Below is a block of entries, which should be copied verbatim apart from the pictures.
━━━━━ GIVEN DATA
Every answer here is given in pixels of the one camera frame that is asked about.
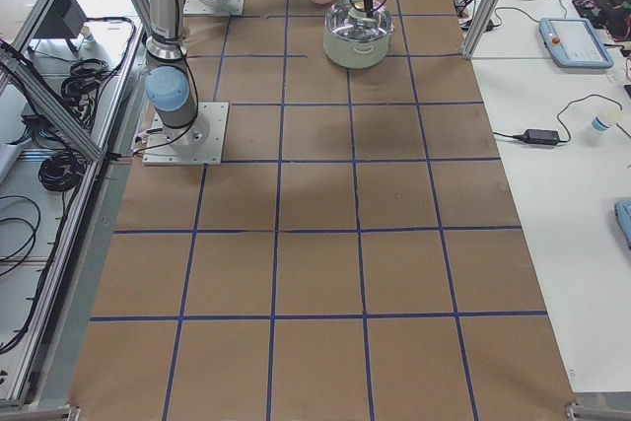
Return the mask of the pale green steel pot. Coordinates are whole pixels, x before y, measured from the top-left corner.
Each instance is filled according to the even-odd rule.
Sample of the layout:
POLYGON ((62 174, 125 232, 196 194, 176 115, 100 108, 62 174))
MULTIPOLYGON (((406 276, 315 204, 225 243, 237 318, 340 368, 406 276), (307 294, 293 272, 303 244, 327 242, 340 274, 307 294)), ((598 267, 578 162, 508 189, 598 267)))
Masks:
POLYGON ((367 17, 360 0, 333 4, 325 15, 323 48, 327 57, 339 66, 364 69, 381 62, 388 54, 393 34, 392 16, 379 6, 367 17))

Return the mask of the blue teach pendant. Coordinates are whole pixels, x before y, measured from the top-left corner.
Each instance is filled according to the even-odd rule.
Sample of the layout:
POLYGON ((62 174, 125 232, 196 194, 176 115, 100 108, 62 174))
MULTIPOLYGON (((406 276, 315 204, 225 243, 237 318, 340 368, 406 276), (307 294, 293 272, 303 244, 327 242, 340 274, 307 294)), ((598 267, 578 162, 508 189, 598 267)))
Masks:
POLYGON ((586 19, 543 18, 538 30, 559 67, 608 69, 613 66, 596 29, 586 19))
POLYGON ((614 204, 614 215, 627 246, 631 246, 631 201, 621 199, 614 204))

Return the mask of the black power adapter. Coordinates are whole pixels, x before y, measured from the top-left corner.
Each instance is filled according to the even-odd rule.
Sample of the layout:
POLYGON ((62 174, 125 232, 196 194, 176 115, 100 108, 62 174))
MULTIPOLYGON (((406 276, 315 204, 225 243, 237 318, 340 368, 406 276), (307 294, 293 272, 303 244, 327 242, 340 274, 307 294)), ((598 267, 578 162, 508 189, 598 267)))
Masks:
POLYGON ((526 129, 523 133, 513 135, 513 139, 532 145, 556 146, 561 142, 556 130, 526 129))

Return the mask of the brown paper table mat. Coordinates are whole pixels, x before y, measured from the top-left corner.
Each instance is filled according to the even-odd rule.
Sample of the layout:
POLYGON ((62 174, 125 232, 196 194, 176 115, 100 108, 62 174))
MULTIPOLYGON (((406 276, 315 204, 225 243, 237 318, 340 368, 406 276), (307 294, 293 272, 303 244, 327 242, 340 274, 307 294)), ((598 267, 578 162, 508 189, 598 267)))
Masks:
POLYGON ((452 0, 387 0, 349 71, 324 8, 186 23, 223 161, 126 188, 69 400, 85 420, 561 420, 571 389, 452 0))

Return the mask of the white paper cup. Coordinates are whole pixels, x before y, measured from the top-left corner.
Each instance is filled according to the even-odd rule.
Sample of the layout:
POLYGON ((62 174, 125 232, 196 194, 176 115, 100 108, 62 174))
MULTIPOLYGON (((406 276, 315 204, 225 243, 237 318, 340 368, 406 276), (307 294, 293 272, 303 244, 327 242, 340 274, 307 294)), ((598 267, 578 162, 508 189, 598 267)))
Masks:
POLYGON ((619 124, 623 112, 617 105, 607 105, 591 121, 591 128, 596 132, 606 132, 619 124))
━━━━━━━━━━
WRITTEN RESPONSE
Every answer here is given in pixels of the one camera frame that is asked about.
Return the mask of the pale green steel pot. Coordinates are whole pixels, x before y, measured from the top-left corner.
Each instance is filled according to the even-odd rule.
Sample of the layout:
POLYGON ((62 174, 125 232, 196 194, 176 115, 100 108, 62 174))
MULTIPOLYGON (((406 276, 315 204, 225 243, 237 318, 340 368, 406 276), (307 294, 293 272, 303 244, 327 242, 340 274, 307 294)), ((598 267, 578 162, 508 189, 598 267)))
Masks:
POLYGON ((367 17, 360 0, 333 4, 325 15, 323 48, 327 57, 339 66, 364 69, 381 62, 388 54, 393 34, 392 16, 379 6, 367 17))

Return the mask of the blue teach pendant. Coordinates are whole pixels, x before y, measured from the top-left corner.
Each instance is filled according to the even-odd rule.
Sample of the layout:
POLYGON ((62 174, 125 232, 196 194, 176 115, 100 108, 62 174))
MULTIPOLYGON (((406 276, 315 204, 225 243, 237 318, 340 368, 406 276), (307 294, 293 272, 303 244, 327 242, 340 274, 307 294)), ((598 267, 578 162, 508 189, 598 267)))
Masks:
POLYGON ((586 19, 543 18, 538 30, 559 67, 608 69, 613 66, 596 29, 586 19))
POLYGON ((614 204, 614 215, 627 246, 631 246, 631 201, 621 199, 614 204))

Return the mask of the black power adapter. Coordinates are whole pixels, x before y, measured from the top-left corner.
Each instance is filled according to the even-odd rule.
Sample of the layout:
POLYGON ((62 174, 125 232, 196 194, 176 115, 100 108, 62 174))
MULTIPOLYGON (((406 276, 315 204, 225 243, 237 318, 340 368, 406 276), (307 294, 293 272, 303 244, 327 242, 340 274, 307 294)), ((598 267, 578 162, 508 189, 598 267)))
Masks:
POLYGON ((526 129, 523 133, 513 135, 513 139, 532 145, 556 146, 561 142, 556 130, 526 129))

Return the mask of the brown paper table mat. Coordinates are whole pixels, x before y, measured from the top-left corner.
Each instance is filled according to the even-odd rule.
Sample of the layout:
POLYGON ((62 174, 125 232, 196 194, 176 115, 100 108, 62 174))
MULTIPOLYGON (((406 276, 315 204, 225 243, 237 318, 340 368, 406 276), (307 294, 293 272, 303 244, 327 242, 340 274, 307 294)), ((598 267, 578 162, 508 189, 598 267)))
Masks:
POLYGON ((452 0, 387 0, 349 71, 324 8, 186 23, 223 161, 126 188, 69 400, 85 420, 561 420, 571 389, 452 0))

Return the mask of the white paper cup. Coordinates are whole pixels, x before y, measured from the top-left corner.
Each instance is filled according to the even-odd rule.
Sample of the layout:
POLYGON ((62 174, 125 232, 196 194, 176 115, 100 108, 62 174))
MULTIPOLYGON (((406 276, 315 204, 225 243, 237 318, 340 368, 406 276), (307 294, 293 272, 303 244, 327 242, 340 274, 307 294)), ((598 267, 578 162, 508 189, 598 267)))
Masks:
POLYGON ((619 124, 623 112, 617 105, 607 105, 591 121, 591 128, 596 132, 606 132, 619 124))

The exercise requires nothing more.